Please report every line of the listing below that has the word "camera" in it.

AVAILABLE DATA Block Start

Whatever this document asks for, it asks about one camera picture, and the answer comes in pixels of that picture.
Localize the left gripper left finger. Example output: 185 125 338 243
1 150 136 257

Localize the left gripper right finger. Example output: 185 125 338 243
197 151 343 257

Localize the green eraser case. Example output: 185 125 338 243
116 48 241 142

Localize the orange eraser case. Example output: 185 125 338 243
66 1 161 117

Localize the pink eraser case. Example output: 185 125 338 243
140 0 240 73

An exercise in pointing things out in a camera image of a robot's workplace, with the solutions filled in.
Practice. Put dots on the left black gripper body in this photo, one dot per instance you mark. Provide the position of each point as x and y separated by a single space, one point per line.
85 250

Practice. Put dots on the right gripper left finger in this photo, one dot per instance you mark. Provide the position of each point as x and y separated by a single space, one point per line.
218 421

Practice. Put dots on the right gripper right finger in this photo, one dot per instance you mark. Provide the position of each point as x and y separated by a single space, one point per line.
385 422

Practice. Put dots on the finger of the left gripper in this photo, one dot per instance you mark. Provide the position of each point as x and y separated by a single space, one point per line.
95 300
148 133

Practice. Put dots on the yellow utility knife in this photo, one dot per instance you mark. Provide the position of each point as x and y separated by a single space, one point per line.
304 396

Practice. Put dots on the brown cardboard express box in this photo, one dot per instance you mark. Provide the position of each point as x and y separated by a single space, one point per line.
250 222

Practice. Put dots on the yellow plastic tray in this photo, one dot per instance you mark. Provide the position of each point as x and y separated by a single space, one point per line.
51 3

AVAILABLE DATA Block End
AVAILABLE DATA Block Start

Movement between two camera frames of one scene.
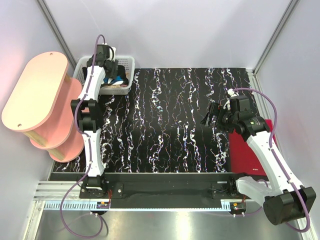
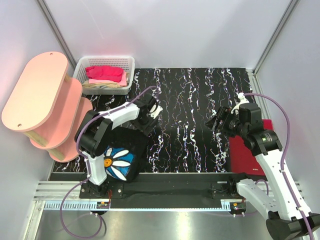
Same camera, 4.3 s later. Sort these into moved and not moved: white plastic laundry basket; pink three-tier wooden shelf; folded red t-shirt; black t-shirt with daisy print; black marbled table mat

AVAILABLE DATA Block End

**SOLUTION TO THIS EXERCISE**
Whatever this document asks for, it asks about one camera picture, and the answer comes in pixels of that picture.
An exercise in pointing things out in a camera image of a robot's workplace, with the solutions filled in.
Movement between two camera frames of one scene.
Same camera, 4.3 s later. Sort these into moved and not moved: white plastic laundry basket; pink three-tier wooden shelf; folded red t-shirt; black t-shirt with daisy print; black marbled table mat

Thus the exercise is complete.